Lawyers for Aroesty have asked for an indefinite delay in the two civil cases, saying in court filings that he cannot afford to defend against both criminal and civil charges at the same time, and he likely would have to invoke his constitutional right against self-incrimination if questioned in the civil cases.
Lynn Farash, meanwhile, has filed papers seeking to delay action in the case for 90 days, in part because she had been unable to help with her defense while mourning for her father.
The extension also would allow her new team of lawyers to get up to speed.
The team includes Harvey Corn, a Manhattan trusts and estates lawyer who helped defend the son of the late New York socialite Brooke Astor. Astor’s son, Anthony D. Marshall, was convicted last year of defrauding his late mother.
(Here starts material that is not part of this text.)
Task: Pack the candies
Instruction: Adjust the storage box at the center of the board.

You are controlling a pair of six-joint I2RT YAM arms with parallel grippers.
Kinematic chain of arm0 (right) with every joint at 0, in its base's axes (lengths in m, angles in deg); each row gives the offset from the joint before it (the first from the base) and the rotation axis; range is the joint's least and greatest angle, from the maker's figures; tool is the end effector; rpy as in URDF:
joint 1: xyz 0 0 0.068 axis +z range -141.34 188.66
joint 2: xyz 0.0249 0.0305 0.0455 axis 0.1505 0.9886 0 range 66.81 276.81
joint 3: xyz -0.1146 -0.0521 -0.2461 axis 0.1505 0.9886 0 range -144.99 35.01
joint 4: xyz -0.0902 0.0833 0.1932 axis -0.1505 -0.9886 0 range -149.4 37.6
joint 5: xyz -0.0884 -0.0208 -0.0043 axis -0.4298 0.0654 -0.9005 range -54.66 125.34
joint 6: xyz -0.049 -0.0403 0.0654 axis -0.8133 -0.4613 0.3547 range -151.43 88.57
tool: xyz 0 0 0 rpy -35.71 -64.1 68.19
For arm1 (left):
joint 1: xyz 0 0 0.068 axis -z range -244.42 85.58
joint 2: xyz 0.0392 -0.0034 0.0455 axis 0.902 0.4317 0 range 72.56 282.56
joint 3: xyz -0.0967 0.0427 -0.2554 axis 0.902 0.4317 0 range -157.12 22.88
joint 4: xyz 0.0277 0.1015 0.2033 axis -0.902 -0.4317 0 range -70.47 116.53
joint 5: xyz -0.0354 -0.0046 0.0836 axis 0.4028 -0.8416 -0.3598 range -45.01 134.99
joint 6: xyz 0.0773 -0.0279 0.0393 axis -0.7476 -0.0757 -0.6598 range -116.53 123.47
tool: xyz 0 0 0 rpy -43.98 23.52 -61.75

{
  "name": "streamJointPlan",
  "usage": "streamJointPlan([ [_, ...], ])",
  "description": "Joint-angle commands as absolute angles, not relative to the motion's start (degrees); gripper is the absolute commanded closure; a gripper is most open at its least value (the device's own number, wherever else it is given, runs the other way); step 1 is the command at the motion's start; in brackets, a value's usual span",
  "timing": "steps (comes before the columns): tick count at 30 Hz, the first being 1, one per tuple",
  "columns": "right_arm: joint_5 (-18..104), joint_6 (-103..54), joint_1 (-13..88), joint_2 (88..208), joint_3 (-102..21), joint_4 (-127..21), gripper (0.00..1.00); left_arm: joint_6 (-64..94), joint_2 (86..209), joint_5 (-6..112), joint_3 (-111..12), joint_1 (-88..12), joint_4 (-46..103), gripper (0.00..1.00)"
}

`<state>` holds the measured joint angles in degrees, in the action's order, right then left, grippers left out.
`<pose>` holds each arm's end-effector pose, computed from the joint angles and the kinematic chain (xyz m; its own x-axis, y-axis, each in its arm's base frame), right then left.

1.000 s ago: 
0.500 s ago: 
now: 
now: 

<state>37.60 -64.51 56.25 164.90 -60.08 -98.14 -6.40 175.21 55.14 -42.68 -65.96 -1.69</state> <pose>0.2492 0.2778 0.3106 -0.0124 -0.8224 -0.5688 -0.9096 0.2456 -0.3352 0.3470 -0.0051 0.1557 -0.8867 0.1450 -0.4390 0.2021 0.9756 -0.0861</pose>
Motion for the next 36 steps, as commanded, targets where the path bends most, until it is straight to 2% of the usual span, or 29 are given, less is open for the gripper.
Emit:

Corn said Thursday that he could not yet comment on the case.
State Supreme Court Justice John Ark, who oversaw the guardianship for its final 17 months, has scheduled an April 1 hearing on the delay requests.
Lawyers for the plaintiffs in the two cases, however, have filed papers asking that they be transferred to Justice Kenneth Fisher.
Gocker said the move was justified because Fisher already has a similar case involving Robert Aroesty, Matthew’s brother.
Robert Aroesty, who also was a Farash Corp. executive, sued the company last year for wrongly firing him and denying him retirement and other benefits. The company countersued, claiming he had engaged in the same sort of improper conduct as his brother and Lynn Farash. That case is pending.